A "technical delay" at the state Alcoholic Beverage Control has kept Arkansas wineries from taking advantage of a new direct shipment law that went into effect Aug. 16.
Michael Langley, ABC director, said this week that the agency is in the process of building a website that will provide Arkansas wineries the rules, registration forms and shipping labels required for compliance of Act 483 of 2013.
"The quicker the better," Langley said. "We’re coming up with a solution to the technical delay. Our projection is that we’ll have it ready by the fourth quarter."

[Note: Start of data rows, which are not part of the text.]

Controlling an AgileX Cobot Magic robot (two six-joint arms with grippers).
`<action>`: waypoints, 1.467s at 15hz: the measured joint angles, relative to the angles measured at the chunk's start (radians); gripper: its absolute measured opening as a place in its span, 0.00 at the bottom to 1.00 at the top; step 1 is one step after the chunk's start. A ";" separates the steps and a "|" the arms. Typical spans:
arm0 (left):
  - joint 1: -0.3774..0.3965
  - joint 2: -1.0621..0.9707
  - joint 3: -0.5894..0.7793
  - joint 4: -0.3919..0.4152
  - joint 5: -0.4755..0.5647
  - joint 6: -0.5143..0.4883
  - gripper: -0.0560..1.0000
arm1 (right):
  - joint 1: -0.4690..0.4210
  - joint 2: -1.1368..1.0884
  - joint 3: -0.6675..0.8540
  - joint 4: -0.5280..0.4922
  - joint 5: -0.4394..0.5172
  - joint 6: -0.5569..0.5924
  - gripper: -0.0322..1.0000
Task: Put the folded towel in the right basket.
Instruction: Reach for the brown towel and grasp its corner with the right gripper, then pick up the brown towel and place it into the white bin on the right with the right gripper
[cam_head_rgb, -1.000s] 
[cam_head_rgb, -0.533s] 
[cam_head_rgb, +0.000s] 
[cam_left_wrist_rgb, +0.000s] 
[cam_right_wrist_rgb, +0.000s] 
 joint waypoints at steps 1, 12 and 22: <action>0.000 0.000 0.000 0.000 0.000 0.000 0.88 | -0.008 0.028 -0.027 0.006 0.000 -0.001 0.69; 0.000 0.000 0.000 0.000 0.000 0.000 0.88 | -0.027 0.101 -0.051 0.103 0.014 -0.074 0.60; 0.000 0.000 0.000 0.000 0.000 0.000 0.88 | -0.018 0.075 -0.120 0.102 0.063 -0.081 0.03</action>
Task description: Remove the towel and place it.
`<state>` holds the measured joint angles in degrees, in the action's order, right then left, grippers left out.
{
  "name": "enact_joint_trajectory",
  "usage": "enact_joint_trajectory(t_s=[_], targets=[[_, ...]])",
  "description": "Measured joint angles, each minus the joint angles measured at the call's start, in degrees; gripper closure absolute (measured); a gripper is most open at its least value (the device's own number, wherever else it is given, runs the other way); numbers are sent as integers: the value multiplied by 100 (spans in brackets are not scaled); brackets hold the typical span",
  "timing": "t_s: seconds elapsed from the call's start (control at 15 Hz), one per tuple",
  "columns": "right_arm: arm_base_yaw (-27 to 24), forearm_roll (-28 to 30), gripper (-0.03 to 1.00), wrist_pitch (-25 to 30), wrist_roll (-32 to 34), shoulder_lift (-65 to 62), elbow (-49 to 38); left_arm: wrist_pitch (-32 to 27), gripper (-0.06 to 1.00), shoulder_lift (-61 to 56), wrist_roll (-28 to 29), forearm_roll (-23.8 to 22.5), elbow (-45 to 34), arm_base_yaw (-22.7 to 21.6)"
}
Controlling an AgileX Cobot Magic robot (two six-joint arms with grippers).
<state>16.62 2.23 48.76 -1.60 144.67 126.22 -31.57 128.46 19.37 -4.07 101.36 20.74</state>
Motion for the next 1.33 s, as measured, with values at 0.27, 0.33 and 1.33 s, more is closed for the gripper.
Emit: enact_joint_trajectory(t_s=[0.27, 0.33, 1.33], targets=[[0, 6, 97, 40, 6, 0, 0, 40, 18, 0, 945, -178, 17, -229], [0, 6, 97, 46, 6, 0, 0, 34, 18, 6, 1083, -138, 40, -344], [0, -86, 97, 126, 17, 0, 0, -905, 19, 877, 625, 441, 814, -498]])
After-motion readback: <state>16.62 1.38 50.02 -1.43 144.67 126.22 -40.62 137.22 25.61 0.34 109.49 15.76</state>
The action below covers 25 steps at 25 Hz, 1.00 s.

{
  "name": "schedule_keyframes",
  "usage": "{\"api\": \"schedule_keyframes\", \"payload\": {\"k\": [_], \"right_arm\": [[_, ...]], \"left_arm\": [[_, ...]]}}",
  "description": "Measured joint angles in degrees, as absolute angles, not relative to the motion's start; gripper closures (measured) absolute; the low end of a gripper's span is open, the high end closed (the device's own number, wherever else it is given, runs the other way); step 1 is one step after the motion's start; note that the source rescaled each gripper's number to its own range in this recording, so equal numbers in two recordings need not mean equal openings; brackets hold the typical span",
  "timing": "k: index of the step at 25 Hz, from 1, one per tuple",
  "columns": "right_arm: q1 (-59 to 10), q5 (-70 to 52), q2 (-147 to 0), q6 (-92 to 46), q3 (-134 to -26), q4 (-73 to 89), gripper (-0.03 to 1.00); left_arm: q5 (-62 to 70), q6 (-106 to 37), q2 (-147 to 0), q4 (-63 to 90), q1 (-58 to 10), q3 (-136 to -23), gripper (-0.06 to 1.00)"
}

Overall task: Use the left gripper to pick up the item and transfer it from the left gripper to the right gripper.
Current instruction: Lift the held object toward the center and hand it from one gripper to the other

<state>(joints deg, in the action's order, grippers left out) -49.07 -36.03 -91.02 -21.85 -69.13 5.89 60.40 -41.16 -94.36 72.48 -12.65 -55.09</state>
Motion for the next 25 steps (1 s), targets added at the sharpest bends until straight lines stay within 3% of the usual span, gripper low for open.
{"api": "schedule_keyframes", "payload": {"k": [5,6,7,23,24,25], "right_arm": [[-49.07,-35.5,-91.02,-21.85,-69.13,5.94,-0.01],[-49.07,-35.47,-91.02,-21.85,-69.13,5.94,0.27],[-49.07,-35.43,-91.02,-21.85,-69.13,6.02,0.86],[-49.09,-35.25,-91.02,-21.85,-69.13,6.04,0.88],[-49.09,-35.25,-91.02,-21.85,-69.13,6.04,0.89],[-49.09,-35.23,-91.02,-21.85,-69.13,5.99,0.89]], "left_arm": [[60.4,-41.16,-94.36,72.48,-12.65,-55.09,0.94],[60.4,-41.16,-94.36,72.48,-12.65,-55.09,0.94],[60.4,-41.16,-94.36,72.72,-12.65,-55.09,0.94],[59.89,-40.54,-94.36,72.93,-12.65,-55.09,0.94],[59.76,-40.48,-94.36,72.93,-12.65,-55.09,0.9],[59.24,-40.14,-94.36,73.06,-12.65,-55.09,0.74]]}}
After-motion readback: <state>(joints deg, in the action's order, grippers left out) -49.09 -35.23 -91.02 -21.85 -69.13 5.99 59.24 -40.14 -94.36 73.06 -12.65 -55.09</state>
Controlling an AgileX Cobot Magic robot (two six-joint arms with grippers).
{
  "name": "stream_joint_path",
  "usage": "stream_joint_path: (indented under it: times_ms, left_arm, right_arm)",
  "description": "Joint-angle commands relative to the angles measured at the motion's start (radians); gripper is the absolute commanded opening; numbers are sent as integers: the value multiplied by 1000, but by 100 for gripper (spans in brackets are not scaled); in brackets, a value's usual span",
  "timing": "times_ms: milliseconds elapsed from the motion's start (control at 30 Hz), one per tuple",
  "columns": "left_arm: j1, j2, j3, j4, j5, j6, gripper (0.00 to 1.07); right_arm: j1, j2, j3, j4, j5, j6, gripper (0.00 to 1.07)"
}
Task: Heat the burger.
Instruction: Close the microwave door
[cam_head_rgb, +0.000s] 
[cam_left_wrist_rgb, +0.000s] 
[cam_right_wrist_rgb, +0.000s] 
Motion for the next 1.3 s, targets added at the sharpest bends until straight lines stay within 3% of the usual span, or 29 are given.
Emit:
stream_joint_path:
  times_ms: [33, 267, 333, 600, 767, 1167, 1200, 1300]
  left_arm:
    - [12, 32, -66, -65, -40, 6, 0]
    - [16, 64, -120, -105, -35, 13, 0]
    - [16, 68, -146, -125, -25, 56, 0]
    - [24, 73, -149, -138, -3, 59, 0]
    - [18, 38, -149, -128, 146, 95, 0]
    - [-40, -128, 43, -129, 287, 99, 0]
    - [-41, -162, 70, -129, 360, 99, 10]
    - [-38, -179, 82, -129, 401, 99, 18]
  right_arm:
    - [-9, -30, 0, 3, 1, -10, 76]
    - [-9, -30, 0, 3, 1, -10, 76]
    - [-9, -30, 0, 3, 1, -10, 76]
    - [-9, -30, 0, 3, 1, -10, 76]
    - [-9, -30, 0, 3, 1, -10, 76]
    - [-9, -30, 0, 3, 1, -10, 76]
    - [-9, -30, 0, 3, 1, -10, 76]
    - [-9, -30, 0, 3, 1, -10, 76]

Under the new law, Arkansas wine consumers can have one case of wine per calendar quarter shipped to them. But they must have "physically visited the winery and made a purchase." A "wine club" would allow each winery to ship an individual a case per quarter if four cases are purchased at the winery at the same time, Langley said.
In 2001, Arkansas wineries were first allowed to sell their products in grocery and convenience stores. A 2005 law allowed Arkansans to receive direct shipments from Arkansas winemakers, but not from wineries in other states. On May 16, 2005, the U.S. Supreme Court ruled that Michigan and New York could not ban interstate direct shipments of wine while allowing in-state wineries to ship to residents. Arkansas lawmakers banned both direct shipments from in-state and out-of-state wineries to accommodate the 2005 U.S. Supreme Court ruling.
Arkansans who visit wineries in other states will also be able to have wine shipped directly to them as part of Act 483.
Tina Post of Post Familie Vineyards in Altus said Wednesday that no wine had been directly shipped yet because she is waiting to see the regulations.
State Rep. Mary Broadaway, D-Paragould, sponsored Act 483 as Bill 1749 in March.
According the Encyclopedia of Arkansas History & Culture, more than 150 bonded wineries have existed in Arkansas in the state’s history. At least 11 Arkansas wineries are currently in operation.